Quick Example: The Story of a Good Model

from datafolio import DataFolio
from sklearn.ensemble import RandomForestClassifier

# You've been working on a classification problem
folio = DataFolio('experiments/fraud_detection')

# Process your data
folio.add_table('training_data', processed_df,
    description='Cleaned transaction data with engineered features')

# Train a model - it gets 89% accuracy! πŸŽ‰
model = RandomForestClassifier(n_estimators=100, max_depth=10)
model.fit(X_train, y_train)

# Save it with metadata
folio.add_model('classifier', model,
    description='Random forest classifier',
    inputs=['training_data'])
folio.metadata['accuracy'] = 0.89
folio.metadata['status'] = 'promising'

# View everything
folio.describe()

# Create a snapshot before experimenting - it's free insurance!
folio.create_snapshot('v1-baseline',
    description='89% accuracy baseline model',
    tags=['baseline', 'validated'])

# Now experiment freely - try a neural network
new_model = train_experimental_model()
folio.add_model('classifier', new_model, overwrite=True)
folio.metadata['accuracy'] = 0.85  # Worse! 😞

# No problem - load the good version back
baseline = DataFolio.load_snapshot('experiments/fraud_detection', 'v1-baseline')
good_model = baseline.get_model('classifier')  # Your 89% model is safe!

# Deploy the good one to production
deploy_to_production(good_model)

This is the core DataFolio workflow: track your data, models, and results; snapshot before experimenting; never lose good work.

Key Features

  • Universal Data Management - Single add_data() method handles DataFrames, numpy arrays, dicts, lists, and scalars
  • Model Support - Save and load scikit-learn models with full metadata
  • Snapshots - Create immutable checkpoints of experiments with copy-on-write versioning (no data duplication!)
  • Data Lineage - Track inputs and dependencies between datasets and models
  • Autocomplete Access - IDE-friendly folio.data.item_name.content syntax with full autocomplete
  • Multi-Instance Sync - Multiple notebooks/processes can safely access the same bundle
  • Cloud Storage - Works with local paths, S3, GCS, Azure, and more
  • Caching - Smart caching for remote data reduces download times
  • Git-Friendly - All data stored as standard file formats in a simple directory structure
  • CLI Tools - Command-line interface for snapshot management and bundle operations

Installation

pip install datafolio

Learn More

New to DataFolio? Start with the Getting Started Guide for a comprehensive tutorial.

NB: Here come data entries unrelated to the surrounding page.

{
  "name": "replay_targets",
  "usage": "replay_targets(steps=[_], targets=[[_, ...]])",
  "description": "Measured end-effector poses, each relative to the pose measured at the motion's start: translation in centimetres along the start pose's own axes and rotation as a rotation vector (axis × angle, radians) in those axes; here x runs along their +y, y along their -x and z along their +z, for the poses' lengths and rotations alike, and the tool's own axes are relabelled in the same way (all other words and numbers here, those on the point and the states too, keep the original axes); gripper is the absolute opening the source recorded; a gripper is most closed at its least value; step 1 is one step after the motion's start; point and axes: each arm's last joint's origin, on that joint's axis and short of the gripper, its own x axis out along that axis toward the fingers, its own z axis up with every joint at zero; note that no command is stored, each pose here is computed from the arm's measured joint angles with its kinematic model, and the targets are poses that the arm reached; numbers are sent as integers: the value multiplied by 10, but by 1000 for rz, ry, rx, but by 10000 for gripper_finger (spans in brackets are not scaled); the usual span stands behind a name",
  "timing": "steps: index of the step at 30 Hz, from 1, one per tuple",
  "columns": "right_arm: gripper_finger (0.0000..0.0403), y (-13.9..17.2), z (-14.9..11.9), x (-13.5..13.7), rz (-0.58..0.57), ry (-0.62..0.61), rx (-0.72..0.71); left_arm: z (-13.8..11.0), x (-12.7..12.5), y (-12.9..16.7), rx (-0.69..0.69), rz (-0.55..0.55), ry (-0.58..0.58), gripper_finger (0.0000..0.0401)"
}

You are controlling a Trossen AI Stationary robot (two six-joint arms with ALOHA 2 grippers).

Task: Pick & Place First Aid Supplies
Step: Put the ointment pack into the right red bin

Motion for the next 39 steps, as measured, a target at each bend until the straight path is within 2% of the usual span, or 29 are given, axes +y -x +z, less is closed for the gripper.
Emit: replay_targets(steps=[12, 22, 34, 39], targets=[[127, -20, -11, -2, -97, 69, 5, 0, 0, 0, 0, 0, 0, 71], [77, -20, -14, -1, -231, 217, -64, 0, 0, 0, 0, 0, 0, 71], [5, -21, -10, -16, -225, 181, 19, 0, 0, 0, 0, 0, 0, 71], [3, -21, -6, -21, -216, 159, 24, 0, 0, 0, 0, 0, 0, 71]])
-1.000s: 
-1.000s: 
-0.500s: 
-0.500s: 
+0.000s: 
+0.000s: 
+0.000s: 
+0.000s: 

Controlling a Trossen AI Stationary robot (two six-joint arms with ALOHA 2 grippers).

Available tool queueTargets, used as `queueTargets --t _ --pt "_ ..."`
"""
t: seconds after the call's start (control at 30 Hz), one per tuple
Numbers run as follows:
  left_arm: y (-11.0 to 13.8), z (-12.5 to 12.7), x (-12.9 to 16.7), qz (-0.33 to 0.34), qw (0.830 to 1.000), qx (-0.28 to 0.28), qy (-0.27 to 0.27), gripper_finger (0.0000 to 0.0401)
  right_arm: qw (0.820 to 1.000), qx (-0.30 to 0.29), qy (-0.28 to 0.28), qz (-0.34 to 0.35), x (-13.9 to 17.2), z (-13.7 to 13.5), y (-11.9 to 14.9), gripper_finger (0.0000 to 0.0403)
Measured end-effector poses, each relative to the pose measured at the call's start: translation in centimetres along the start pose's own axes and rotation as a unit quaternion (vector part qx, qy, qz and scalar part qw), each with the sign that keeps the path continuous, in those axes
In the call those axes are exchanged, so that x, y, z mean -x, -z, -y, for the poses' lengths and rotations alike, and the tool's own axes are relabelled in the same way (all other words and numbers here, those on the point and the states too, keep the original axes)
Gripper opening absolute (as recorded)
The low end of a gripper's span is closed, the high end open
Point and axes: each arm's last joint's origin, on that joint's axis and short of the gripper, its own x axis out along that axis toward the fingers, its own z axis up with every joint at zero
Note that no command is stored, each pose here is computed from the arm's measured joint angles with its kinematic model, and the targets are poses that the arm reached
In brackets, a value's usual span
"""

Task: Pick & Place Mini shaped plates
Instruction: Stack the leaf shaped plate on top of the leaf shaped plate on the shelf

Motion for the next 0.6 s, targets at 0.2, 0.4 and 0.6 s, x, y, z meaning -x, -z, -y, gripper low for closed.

Specific Topics: - Snapshots Guide - Version control for experiments - DataFolio API Reference - All methods and properties - CLI Reference - Command-line tools - Complete API - Full API documentation

Common Use Cases

Experiment Tracking

# Track everything about your experiment
folio = DataFolio('experiments/model_v2')
folio.metadata['experiment'] = 'hyperparameter_tuning'
folio.metadata['date'] = '2025-01-20'

# Save data, models, and results
folio.add_table('features', feature_df)
folio.add_model('model', trained_model)
folio.add_json('metrics', {'accuracy': 0.92, 'f1': 0.89})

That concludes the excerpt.